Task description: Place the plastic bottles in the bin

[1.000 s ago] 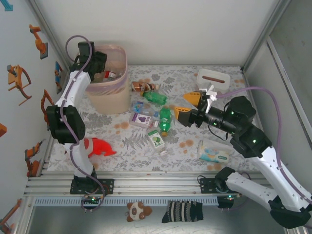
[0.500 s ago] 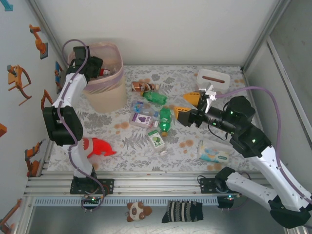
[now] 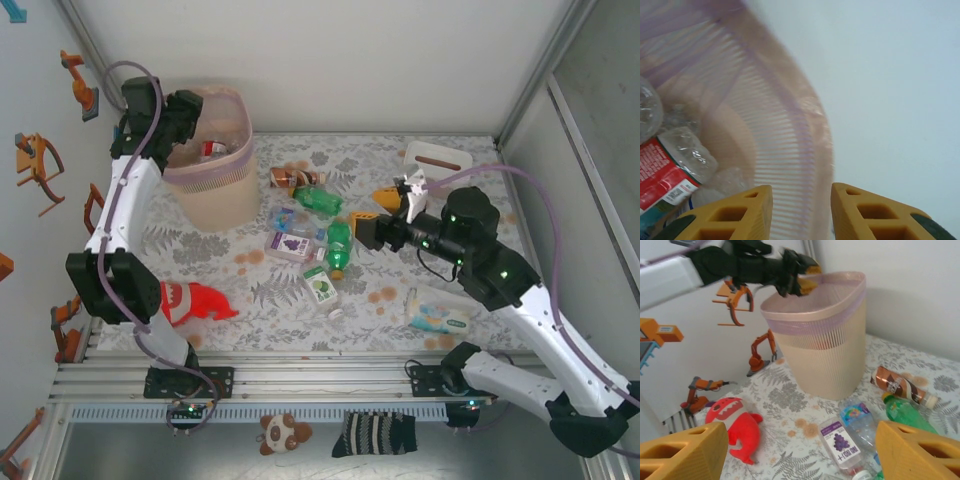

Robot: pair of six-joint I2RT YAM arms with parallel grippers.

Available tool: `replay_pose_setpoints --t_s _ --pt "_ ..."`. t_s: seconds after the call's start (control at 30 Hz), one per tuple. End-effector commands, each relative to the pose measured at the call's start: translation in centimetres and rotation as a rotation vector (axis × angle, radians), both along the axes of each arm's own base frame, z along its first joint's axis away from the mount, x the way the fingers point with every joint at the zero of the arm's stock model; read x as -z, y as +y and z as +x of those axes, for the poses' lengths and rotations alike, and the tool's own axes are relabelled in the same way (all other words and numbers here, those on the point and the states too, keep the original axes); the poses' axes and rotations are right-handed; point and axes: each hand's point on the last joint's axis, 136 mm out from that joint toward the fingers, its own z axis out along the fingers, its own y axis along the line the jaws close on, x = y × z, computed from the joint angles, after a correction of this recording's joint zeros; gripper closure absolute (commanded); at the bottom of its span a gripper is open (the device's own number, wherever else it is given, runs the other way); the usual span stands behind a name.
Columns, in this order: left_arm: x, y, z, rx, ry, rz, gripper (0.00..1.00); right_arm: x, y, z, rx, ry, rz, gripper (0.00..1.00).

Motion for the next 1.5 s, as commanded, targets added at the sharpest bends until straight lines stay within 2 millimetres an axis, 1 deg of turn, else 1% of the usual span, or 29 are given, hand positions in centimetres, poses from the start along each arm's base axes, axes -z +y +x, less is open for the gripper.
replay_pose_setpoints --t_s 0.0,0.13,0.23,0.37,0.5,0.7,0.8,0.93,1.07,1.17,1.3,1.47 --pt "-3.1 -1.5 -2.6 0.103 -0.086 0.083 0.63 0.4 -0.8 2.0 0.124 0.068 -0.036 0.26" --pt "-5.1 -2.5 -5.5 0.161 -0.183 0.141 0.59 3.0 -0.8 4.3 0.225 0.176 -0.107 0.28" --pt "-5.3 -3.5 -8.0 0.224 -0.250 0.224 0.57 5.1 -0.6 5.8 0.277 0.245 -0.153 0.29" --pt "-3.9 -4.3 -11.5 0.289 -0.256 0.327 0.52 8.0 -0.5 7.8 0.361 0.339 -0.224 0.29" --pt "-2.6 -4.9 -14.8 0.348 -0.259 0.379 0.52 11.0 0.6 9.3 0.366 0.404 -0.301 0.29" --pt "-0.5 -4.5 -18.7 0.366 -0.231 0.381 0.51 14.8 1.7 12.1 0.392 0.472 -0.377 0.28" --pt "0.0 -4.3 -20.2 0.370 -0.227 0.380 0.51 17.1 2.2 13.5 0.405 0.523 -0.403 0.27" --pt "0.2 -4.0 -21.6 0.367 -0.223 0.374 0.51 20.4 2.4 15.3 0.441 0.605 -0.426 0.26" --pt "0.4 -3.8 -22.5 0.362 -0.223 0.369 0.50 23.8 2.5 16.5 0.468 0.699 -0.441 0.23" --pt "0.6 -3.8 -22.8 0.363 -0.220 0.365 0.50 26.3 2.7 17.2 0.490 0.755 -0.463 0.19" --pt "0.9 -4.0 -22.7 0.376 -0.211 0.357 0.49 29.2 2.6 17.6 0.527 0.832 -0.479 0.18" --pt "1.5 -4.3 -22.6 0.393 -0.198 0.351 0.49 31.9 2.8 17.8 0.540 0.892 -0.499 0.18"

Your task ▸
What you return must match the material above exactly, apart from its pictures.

Solution below ▸
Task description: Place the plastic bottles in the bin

[1.000 s ago] 
[0.500 s ago] 
[now] 

Robot: pair of six-joint I2RT YAM arms with parallel grippers.

Available tool: `replay_pose_setpoints --t_s _ --pt "_ ..."`. t_s: seconds after the call's start (control at 30 Hz), one per tuple. End-effector commands, each relative to the pose measured at the call's start: translation in centimetres and rotation as a rotation vector (axis × angle, radians), both along the axes of each arm's own base frame, z along its first joint's axis away from the mount, x the way the fingers point with every joint at the zero of the arm's stock model; read x as -z, y as +y and z as +x of those axes, for the poses' lengths and rotations alike, and the tool's own axes are relabelled in the same way (all other words and numbers here, those on the point and the states too, keep the original axes); the poses' axes and rotations are right-handed; point and axes: each hand's point on the last joint's axis, 136 mm out from that joint toward the fingers, its own z axis out along the fingers, its own y axis along the line the jaws close on, x = y × z, computed from the joint angles, after a correction of this recording's joint zeros; gripper closure absolute (commanded); at the bottom of its span a gripper is open (the device's own number, wherever else it is given, runs the other way); the usual span stands behind a name.
Columns, in this order: left_arm: x, y, z, rx, ry, rz, gripper (0.00..1.00); right_arm: x, y, z, rx, ry, rz, gripper (0.00..1.00).

Motion for the next 1.5 s, as commanded, targets added at the sharpest bends until straight lines stay within 2 millimetres an axis, 1 deg of turn, else 1% of the usual span, or 29 are given, hand positions in centimetres, poses from the start along each arm's base axes, axes -z +y +x, less is open for the gripper.
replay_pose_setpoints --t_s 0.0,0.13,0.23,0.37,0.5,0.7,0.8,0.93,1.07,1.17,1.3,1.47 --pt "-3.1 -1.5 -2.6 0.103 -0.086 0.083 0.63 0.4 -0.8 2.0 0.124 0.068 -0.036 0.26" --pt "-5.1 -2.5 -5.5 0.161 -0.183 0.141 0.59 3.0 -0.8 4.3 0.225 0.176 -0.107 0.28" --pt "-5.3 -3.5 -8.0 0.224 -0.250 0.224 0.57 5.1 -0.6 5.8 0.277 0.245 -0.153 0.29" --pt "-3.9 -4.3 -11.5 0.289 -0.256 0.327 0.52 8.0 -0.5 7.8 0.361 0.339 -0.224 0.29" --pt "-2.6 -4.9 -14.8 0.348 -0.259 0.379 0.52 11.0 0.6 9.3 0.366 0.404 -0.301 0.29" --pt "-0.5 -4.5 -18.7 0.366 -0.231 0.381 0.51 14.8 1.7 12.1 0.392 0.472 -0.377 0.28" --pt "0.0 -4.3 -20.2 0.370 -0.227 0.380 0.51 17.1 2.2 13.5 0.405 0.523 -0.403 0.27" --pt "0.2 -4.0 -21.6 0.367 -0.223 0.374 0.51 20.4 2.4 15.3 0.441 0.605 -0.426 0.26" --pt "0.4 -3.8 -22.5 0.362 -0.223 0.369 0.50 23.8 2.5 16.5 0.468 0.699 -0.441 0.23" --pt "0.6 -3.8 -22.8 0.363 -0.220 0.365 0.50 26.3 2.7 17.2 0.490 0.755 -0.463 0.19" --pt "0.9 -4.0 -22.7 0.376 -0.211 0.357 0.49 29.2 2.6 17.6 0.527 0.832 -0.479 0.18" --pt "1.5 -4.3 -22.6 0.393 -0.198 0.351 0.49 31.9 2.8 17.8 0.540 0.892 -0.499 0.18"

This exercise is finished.